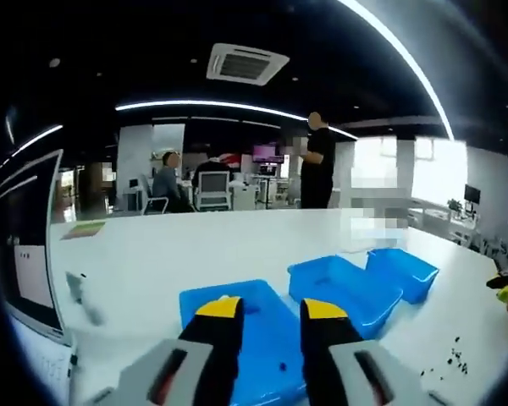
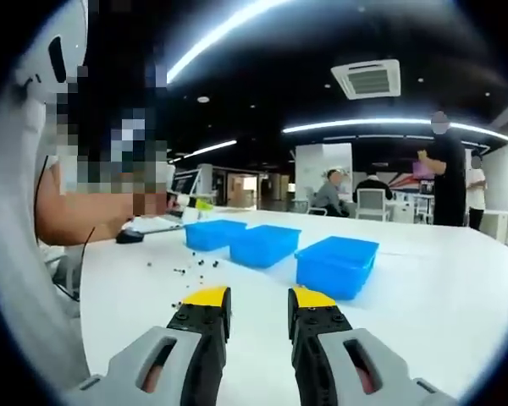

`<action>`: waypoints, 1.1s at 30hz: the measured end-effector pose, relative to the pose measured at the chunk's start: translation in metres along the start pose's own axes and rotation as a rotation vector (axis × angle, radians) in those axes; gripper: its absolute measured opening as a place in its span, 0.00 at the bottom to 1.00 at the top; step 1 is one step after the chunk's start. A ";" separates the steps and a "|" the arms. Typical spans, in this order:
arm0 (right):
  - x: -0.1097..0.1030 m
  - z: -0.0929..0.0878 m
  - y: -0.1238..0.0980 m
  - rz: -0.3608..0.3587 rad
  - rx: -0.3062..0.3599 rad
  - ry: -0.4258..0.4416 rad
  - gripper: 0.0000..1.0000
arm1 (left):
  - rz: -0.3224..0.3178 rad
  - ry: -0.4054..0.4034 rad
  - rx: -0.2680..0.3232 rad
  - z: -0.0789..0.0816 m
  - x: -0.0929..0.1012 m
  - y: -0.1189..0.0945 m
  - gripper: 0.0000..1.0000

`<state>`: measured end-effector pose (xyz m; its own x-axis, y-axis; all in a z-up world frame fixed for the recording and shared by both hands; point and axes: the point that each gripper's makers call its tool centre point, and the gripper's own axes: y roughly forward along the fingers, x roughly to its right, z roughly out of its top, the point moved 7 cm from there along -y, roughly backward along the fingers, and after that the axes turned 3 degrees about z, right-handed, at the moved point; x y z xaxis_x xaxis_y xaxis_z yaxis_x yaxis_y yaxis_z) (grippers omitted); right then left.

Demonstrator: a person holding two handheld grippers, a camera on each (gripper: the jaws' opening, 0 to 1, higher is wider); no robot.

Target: Pick up the resistors one by one and place each resistor into its matching bin, sorting the parts by color and model until every resistor is separated into the correct bin for its type

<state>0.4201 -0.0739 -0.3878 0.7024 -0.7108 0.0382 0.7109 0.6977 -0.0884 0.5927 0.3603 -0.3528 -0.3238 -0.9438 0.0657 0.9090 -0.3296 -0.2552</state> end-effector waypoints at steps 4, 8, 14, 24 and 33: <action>-0.001 -0.001 0.000 0.004 -0.001 -0.001 0.29 | -0.008 0.072 0.003 0.008 0.006 -0.006 0.28; -0.001 -0.003 0.000 0.008 -0.003 0.004 0.29 | -0.060 0.160 -0.013 0.015 0.017 -0.008 0.28; 0.000 -0.004 0.000 0.010 -0.006 0.006 0.29 | -0.115 0.261 -0.023 0.027 0.036 -0.010 0.29; 0.001 -0.004 -0.001 0.006 -0.012 0.003 0.29 | -0.400 0.526 -0.106 0.031 0.107 -0.011 0.26; 0.008 -0.008 -0.009 -0.016 -0.037 -0.009 0.29 | -0.880 0.881 -0.259 0.011 0.231 -0.021 0.20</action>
<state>0.4188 -0.0863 -0.3949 0.6914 -0.7208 0.0491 0.7203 0.6824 -0.1244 0.5011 0.1488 -0.3219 -0.9439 -0.0421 -0.3275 0.2539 -0.7268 -0.6383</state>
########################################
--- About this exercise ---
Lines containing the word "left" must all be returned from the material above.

--- Task solution ---
arm1 (left):
`<state>`: measured end-effector pose (xyz m; its own x-axis, y-axis; all in a z-up world frame fixed for the recording and shared by both hands; point and axes: the point that each gripper's makers call its tool centre point, and the gripper's own axes: y roughly forward along the fingers, x roughly to its right, z roughly out of its top, the point moved 7 cm from there along -y, roughly backward along the fingers, and after that the axes turned 3 degrees about z, right-handed, at the moved point; x y z xaxis_x xaxis_y xaxis_z yaxis_x yaxis_y yaxis_z) (grippers omitted); right then left.

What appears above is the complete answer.